= DATA EXCERPT =
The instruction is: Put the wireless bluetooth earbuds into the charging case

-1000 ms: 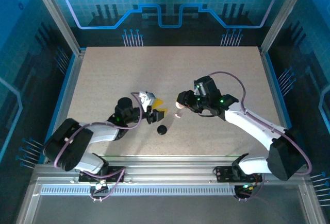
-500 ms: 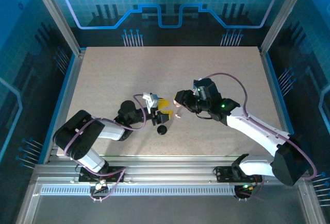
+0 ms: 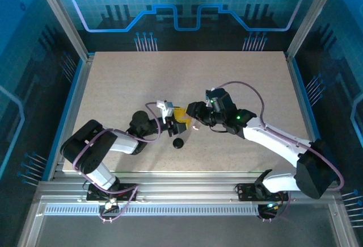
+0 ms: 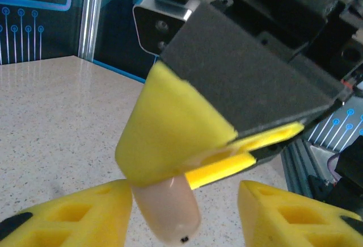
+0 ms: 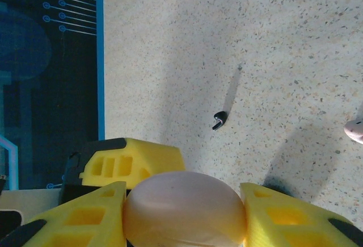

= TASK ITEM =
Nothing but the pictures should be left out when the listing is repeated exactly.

= SOLUTION =
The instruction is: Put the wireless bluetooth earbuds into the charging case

-1000 ms: 
-500 ms: 
+0 ms: 
+0 ms: 
+0 ms: 

No other output belongs with this exercise.